In your copy, include no images, and write out every entry below exactly as it stands.

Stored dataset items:
____________________

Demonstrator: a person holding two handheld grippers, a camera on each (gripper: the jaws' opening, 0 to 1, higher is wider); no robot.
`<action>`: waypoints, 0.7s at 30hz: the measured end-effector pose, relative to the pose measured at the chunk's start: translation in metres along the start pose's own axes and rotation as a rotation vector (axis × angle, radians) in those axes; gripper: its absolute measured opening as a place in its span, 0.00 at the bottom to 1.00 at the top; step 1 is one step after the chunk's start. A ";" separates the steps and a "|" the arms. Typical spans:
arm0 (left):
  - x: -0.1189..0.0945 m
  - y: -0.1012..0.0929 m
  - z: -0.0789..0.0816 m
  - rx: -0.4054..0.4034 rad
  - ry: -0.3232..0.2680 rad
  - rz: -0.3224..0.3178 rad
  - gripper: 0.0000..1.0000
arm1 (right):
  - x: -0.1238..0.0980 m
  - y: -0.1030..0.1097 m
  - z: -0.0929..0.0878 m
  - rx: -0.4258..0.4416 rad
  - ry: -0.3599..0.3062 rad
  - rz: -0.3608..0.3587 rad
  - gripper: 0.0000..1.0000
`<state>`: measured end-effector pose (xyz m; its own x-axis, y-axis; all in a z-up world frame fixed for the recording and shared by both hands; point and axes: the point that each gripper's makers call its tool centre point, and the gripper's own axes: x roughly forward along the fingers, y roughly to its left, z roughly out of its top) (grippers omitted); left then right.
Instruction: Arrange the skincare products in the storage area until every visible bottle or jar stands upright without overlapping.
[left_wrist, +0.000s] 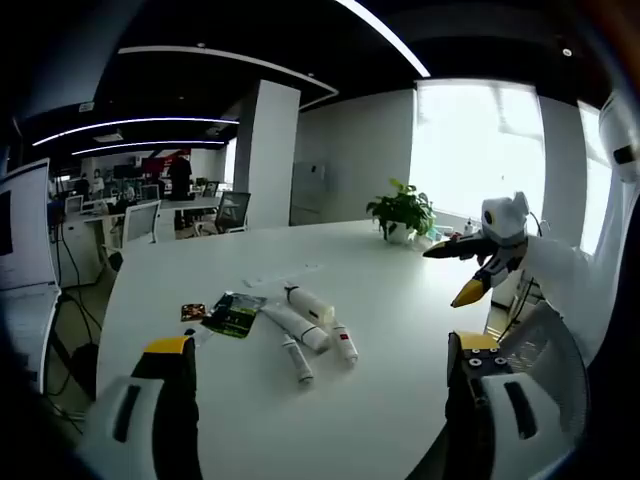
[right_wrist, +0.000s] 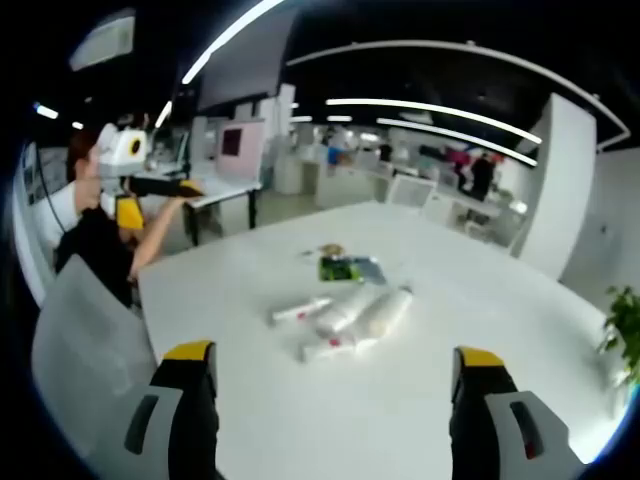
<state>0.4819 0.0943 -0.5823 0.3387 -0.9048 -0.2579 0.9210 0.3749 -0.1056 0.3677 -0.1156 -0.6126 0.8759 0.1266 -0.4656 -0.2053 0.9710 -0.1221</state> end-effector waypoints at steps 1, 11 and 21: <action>0.001 -0.001 0.000 0.000 0.004 -0.004 0.99 | 0.001 0.000 0.000 0.000 0.001 0.001 0.97; 0.014 0.000 0.001 0.008 0.011 -0.027 0.99 | 0.007 -0.004 0.002 -0.009 0.004 -0.001 0.96; 0.027 -0.001 0.004 0.007 0.010 -0.048 0.99 | 0.014 -0.011 0.004 -0.019 0.011 0.000 0.96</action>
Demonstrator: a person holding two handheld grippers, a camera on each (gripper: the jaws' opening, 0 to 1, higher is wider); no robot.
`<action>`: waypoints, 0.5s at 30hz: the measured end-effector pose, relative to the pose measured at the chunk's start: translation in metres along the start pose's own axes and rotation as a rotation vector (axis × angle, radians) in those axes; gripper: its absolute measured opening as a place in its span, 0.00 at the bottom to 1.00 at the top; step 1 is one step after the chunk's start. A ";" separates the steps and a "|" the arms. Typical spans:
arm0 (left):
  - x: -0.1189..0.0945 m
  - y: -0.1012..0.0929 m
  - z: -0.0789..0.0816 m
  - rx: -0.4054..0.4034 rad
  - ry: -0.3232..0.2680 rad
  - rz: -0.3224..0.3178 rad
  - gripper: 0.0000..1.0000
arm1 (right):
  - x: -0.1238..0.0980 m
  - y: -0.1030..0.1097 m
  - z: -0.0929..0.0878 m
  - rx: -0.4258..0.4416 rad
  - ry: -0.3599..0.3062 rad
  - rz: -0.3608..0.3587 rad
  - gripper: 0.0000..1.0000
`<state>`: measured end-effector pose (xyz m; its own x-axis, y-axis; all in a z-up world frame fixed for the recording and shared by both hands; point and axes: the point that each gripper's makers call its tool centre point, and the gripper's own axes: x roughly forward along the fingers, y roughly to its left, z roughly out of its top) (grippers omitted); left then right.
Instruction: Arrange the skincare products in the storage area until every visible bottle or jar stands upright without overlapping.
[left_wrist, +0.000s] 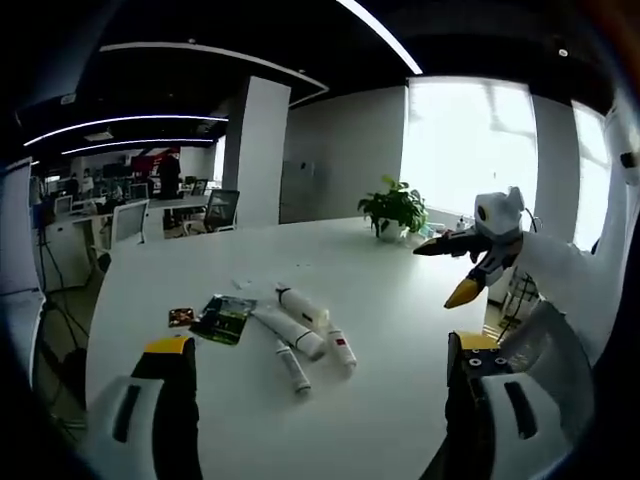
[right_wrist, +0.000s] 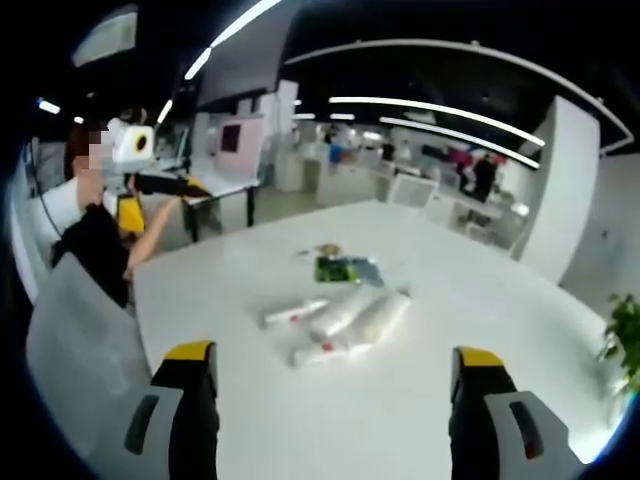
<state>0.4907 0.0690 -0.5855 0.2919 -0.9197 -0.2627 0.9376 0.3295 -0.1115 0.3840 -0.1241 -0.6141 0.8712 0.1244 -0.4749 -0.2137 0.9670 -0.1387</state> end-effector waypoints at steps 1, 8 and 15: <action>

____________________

§ Task answer
Demonstrator: a person holding two handheld grippers, a camera on each (gripper: the jaws' opening, 0 to 1, higher is wider); no robot.
`<action>`: waypoints, 0.7s at 30hz: the measured end-effector pose, relative to the pose measured at the chunk's start: translation in metres along the start pose's own axes and rotation as a rotation vector (axis × angle, radians) in those axes; gripper: its absolute measured opening as a place in its span, 0.00 at the bottom to 1.00 at the top; step 1 is one step after the chunk's start. A ";" separates the steps and a "|" the arms. Typical spans:
arm0 (left):
  - x: -0.1189..0.0945 m
  - y: -0.1012..0.0929 m
  - z: -0.0789..0.0816 m
  - rx: -0.4054..0.4034 rad
  - ry: -0.3232..0.2680 rad
  - rz: -0.3224..0.3178 rad
  - gripper: 0.0000..1.0000
arm1 (right):
  - x: -0.1238..0.0980 m
  - y: -0.1030..0.1097 m
  - z: -0.0929..0.0878 m
  - rx: -0.4258..0.4416 rad
  - ry: -0.3599..0.3062 rad
  - rz: -0.3608..0.3587 rad
  - gripper: 0.0000..1.0000
`<state>`: measured end-effector pose (xyz m; its own x-axis, y-axis; all in a z-up world frame fixed for the recording and shared by both hands; point and axes: the point that each gripper's makers call its tool centre point, and the gripper's own axes: x roughly forward along the fingers, y roughly to its left, z roughly out of its top) (grippers omitted); left then right.
Instruction: Arrange the skincare products in the storage area until every visible bottle or jar stands upright without overlapping.
[left_wrist, +0.000s] 
[right_wrist, +0.000s] 
<state>0.4819 0.0943 -0.5823 0.3387 -0.9048 -0.2579 0.9210 0.3749 -0.1056 0.3677 -0.1156 -0.6126 0.8759 0.1266 -0.4656 -0.2053 0.9710 -0.1221</state> end-effector waypoints at steps 1, 11 and 21: <action>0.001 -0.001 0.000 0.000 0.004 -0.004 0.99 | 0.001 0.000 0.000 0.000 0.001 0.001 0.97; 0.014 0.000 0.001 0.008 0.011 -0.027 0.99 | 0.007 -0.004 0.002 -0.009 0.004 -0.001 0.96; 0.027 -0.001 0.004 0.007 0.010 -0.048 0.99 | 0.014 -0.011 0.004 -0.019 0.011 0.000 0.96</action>
Demonstrator: a person holding two handheld grippers, a camera on each (gripper: the jaws' opening, 0 to 1, higher is wider); no robot.
`<action>`: waypoints, 0.5s at 30hz: the measured end-effector pose, relative to the pose measured at the chunk's start: translation in metres along the start pose's own axes and rotation as a rotation vector (axis × angle, radians) in those axes; gripper: its absolute measured opening as a place in its span, 0.00 at the bottom to 1.00 at the top; step 1 is one step after the chunk's start. A ";" separates the steps and a "|" the arms. Typical spans:
arm0 (left):
  - x: -0.1189..0.0945 m
  - y: -0.1012..0.0929 m
  - z: -0.0789..0.0816 m
  - rx: -0.4054..0.4034 rad
  - ry: -0.3232..0.2680 rad
  - rz: -0.3224..0.3178 rad
  - gripper: 0.0000..1.0000
arm1 (right):
  - x: -0.1238..0.0980 m
  - y: -0.1030..0.1097 m
  - z: -0.0929..0.0878 m
  - rx: -0.4258..0.4416 rad
  - ry: -0.3599..0.3062 rad
  - rz: -0.3608..0.3587 rad
  - gripper: 0.0000..1.0000
`<state>`: measured end-effector pose (xyz m; its own x-axis, y-axis; all in a z-up world frame fixed for the recording and shared by both hands; point and axes: the point that each gripper's makers call its tool centre point, and the gripper's own axes: x roughly forward along the fingers, y roughly to its left, z roughly out of its top) (grippers omitted); left then right.
Instruction: Arrange the skincare products in the storage area until every visible bottle or jar stands upright without overlapping.
[left_wrist, +0.000s] 
[right_wrist, +0.000s] 
<state>0.4907 0.0690 -0.5855 0.2919 -0.9197 -0.2627 0.9376 0.3295 -0.1115 0.3840 -0.1241 -0.6141 0.8712 0.1244 -0.4749 -0.2137 0.9670 -0.1387</state> end-effector waypoints at steps 1, 8 and 15: <action>

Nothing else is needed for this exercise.